Filed under: .NET, .NET Framework, ASP.NET MVC, HTML5, Internationalization — ajdotnet @ 9:15 pm

When I started the series, I didn’t even plan this particular post. But as I drafted the upcoming posts, I realized, we cannot avoid taking a look at what we are actually dealing with. One should know, what he is talking about. Thus, here’s the necessary theoretical background…

The one thing we need to be aware is that we are dealing with two different contexts: The server part, defined by the .NET Framework, and the client side, defined by HTML et al. These contexts differ in the terms they use, in their customs, and in their technical scope.

Server side…

.NET maintains the necessary information via the CultureInfo class:

“The CultureInfo class specifies a unique name for each culture, based on RFC 4646. The name is a combination of an ISO 639 two-letter lowercase culture code associated with a language and an ISO 3166 two-letter uppercase subculture code associated with a country or region.”

In short, we are talking about "en-US", "de-DE", and so on (ignoring special cases). One distinction is made regarding neutral cultures (associated only with the first part, e.g. "en" and "de"), and specific cultures, associated with the country or region.
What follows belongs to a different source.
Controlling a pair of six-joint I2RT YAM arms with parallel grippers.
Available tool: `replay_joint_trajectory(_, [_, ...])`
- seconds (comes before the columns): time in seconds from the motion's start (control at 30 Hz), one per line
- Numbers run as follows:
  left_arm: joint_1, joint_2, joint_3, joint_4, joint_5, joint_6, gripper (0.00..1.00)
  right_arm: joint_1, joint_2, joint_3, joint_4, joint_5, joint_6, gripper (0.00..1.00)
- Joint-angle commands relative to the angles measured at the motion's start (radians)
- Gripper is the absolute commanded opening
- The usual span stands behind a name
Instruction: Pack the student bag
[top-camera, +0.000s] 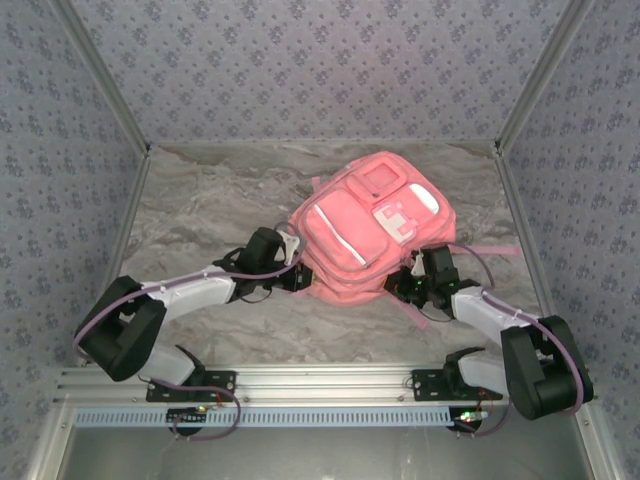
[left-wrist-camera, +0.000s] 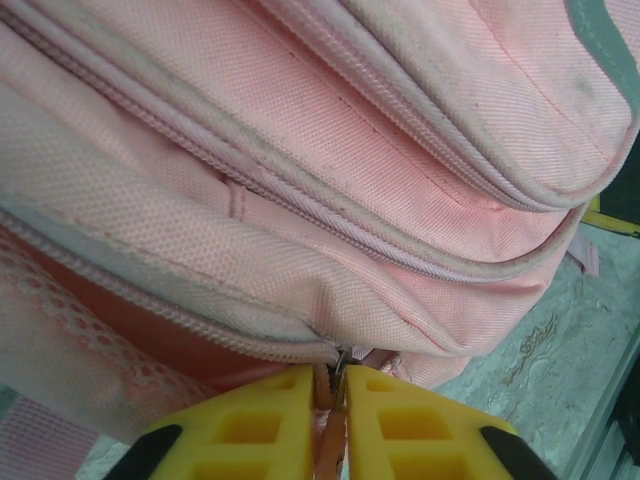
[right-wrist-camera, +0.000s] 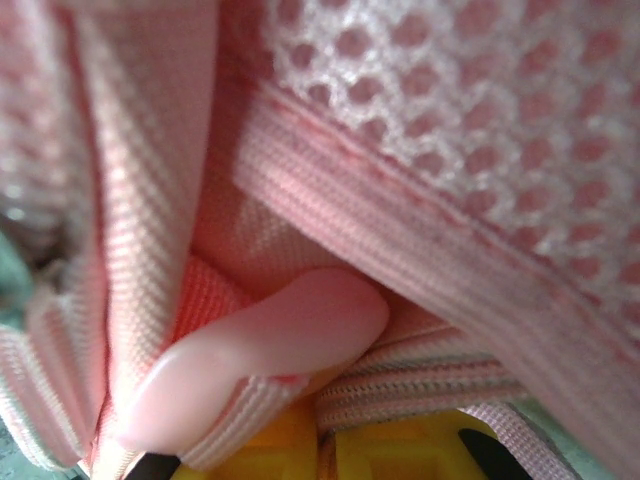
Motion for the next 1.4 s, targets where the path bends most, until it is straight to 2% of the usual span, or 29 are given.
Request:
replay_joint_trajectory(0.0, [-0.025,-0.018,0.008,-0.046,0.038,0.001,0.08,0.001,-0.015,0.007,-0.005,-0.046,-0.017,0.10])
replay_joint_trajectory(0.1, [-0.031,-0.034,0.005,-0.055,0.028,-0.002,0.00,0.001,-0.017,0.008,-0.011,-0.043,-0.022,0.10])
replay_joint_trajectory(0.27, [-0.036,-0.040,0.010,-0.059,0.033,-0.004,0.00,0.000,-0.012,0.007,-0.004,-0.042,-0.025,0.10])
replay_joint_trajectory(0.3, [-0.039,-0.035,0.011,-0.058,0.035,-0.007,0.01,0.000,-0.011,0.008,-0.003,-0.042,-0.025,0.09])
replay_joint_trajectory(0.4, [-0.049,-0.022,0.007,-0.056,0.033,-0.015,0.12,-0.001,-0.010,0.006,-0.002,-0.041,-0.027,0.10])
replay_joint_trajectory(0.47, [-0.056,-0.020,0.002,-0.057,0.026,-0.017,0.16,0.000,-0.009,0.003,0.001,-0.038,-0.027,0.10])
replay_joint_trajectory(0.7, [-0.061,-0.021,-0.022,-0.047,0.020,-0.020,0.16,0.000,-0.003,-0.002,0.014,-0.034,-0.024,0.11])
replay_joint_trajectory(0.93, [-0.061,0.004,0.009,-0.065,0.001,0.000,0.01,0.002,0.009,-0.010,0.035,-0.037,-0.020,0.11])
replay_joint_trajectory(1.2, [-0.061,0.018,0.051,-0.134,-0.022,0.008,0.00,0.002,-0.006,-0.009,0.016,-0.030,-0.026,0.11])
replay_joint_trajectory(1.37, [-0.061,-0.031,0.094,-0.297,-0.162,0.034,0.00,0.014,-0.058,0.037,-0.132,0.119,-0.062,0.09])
Still, neutral cultures are still maintained in CultureInfo instances, including information beyond the language. They generally rely on the "major representative" of that language. i.e. Germany for German (sorry Austrians ;-)), and the United Kingdom of Great Britain and Northern Irland  … no wait… that former colony of theirs Zwinkerndes Smiley, for English.
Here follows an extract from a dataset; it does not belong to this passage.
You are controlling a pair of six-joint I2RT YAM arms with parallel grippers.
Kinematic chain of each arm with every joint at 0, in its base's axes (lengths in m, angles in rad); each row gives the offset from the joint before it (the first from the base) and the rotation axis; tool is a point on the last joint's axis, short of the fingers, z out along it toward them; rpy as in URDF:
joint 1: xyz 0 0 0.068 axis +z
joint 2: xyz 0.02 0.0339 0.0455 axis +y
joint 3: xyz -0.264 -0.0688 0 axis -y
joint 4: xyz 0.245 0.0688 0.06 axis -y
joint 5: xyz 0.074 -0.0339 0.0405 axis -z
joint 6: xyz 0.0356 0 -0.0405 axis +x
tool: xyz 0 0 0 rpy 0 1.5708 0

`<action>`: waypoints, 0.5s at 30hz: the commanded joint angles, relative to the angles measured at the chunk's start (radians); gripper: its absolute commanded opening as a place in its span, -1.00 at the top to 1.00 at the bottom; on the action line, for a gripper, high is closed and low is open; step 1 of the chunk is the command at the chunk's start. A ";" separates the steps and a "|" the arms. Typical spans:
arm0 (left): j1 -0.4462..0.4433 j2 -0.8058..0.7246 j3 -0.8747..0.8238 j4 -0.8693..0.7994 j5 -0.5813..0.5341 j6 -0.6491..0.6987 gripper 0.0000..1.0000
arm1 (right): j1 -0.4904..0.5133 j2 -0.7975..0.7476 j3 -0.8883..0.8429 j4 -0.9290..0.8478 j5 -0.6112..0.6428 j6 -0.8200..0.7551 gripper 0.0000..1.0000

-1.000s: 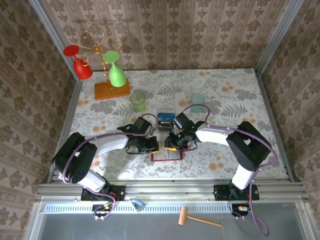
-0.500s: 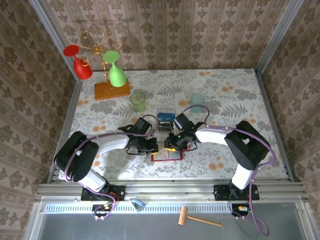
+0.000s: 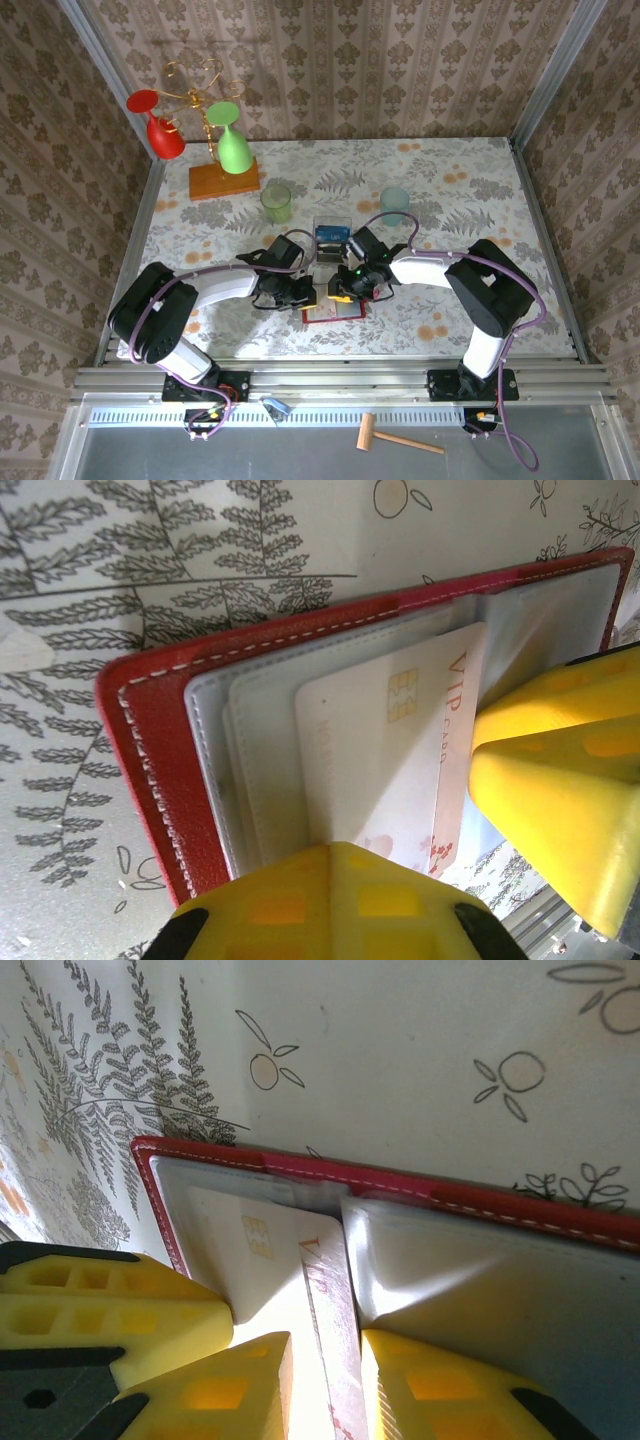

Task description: Take the credit cards out of the card holder

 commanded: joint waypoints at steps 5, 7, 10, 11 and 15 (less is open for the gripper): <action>-0.001 0.029 -0.009 -0.043 -0.015 0.026 0.87 | -0.010 0.025 -0.018 0.029 -0.047 0.008 0.51; -0.001 0.029 -0.008 -0.043 -0.015 0.025 0.87 | -0.010 0.035 -0.018 0.033 -0.057 0.008 0.51; -0.001 0.032 -0.008 -0.044 -0.015 0.025 0.87 | -0.011 0.043 -0.015 0.022 -0.055 0.003 0.51; -0.001 0.033 -0.008 -0.044 -0.014 0.025 0.87 | -0.010 0.044 -0.014 0.021 -0.058 0.003 0.51; -0.001 0.038 -0.006 -0.042 -0.015 0.025 0.87 | -0.010 0.045 -0.005 0.016 -0.071 -0.004 0.50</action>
It should be noted, that CultureInfo deals with all aspects regarding regions: It acts as language selector, provides date and time formats, even the calendar is addressed.
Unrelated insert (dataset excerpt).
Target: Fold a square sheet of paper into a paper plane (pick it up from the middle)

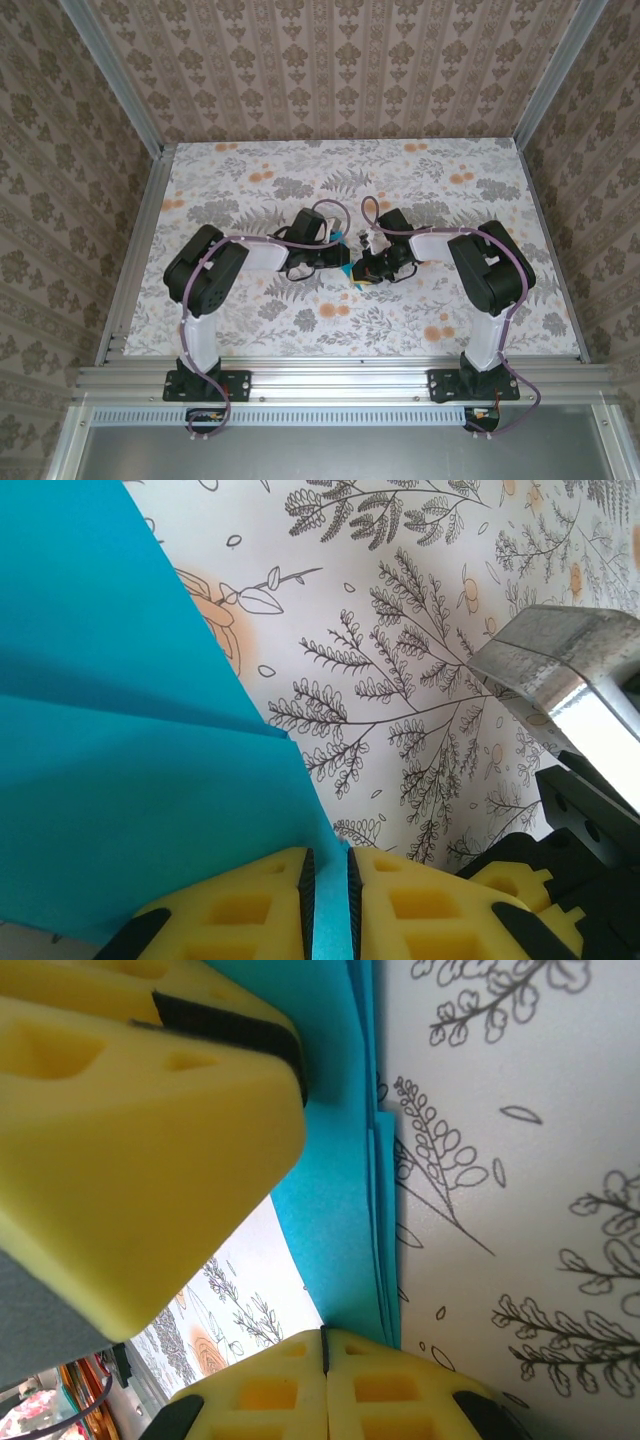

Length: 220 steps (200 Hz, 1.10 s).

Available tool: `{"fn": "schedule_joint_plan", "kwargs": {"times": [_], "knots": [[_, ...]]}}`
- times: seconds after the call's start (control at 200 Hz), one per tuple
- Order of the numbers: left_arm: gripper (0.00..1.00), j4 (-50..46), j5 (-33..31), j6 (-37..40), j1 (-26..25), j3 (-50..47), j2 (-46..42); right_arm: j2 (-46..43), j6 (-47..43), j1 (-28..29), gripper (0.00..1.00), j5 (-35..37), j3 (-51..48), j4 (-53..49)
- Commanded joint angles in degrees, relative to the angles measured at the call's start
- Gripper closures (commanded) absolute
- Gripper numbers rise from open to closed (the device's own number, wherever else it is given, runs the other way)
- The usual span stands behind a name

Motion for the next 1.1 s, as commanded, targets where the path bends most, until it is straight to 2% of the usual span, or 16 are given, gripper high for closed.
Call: {"fn": "schedule_joint_plan", "kwargs": {"times": [0.0, 0.275, 0.53, 0.865, 0.975, 0.99, 1.095], "knots": [[0.8, -0.47, -2.91, 1.35, 2.06, 0.41, 3.09, 3.87, -0.58, 0.33, 0.93, 6.96, -2.27, -9.39], [0.81, -6.5, -4.89, 5.0, 6.03, 3.68, 3.48, 3.9, -0.88, 0.4, 0.96, 7.06, -4.22, -10.97], [0.82, -8.22, -4.8, 6.5, 9.15, 6.25, 6.03, 3.0, 0.38, 0.42, 0.96, 6.23, -6.33, -9.83], [0.84, -11.35, -8.12, 7.55, 13.21, 9.32, 7.77, 1.85, 0.35, 0.44, 0.97, 6.36, -6.71, -9.86], [0.83, -12.93, -8.39, 8.77, 13.27, 11.75, 8.18, 1.27, 0.42, 0.4, 0.96, 6.4, -6.5, -9.7], [0.83, -13.31, -8.44, 8.95, 14.74, 12.16, 8.22, 1.11, 0.46, 0.4, 0.96, 6.38, -6.43, -9.6], [0.81, -15.22, -8.68, 9.88, 16.11, 14.4, 7.06, -0.94, 0.6, 0.36, 0.93, 6.08, -5.44, -8.84]]}}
Regarding localized content (like strings for labels), .NET uses a system of resources and satellite assemblies, that are accessed via the ResourceManager class, either directly or through generated code. (I will assume that this is basic .NET knowledge and not go into further details about it.)

All in all, a comprehensive and consistent system.

Client side…

HTML traditionally only addresses languages (not date or number formats):

“The lang attribute’s value is a language code that identifies a natural language spoken, written, or otherwise used for the communication of information among people.”

http://www.w3.org/TR/REC-html40/struct/dirlang.html#h-8.1.1 

HTML is also far more open in regard to how a language is identified. This includes, but goes beyond what .NET supports:

“Here are some sample language codes:

  • "en": English
  • "en-US": the U.S. version of English.
  • "en-cockney": the Cockney version of English.
  • "i-navajo": the Navajo language spoken by some Native Americans.
  • "x-klingon": The primary tag "x" indicates an experimental language tag”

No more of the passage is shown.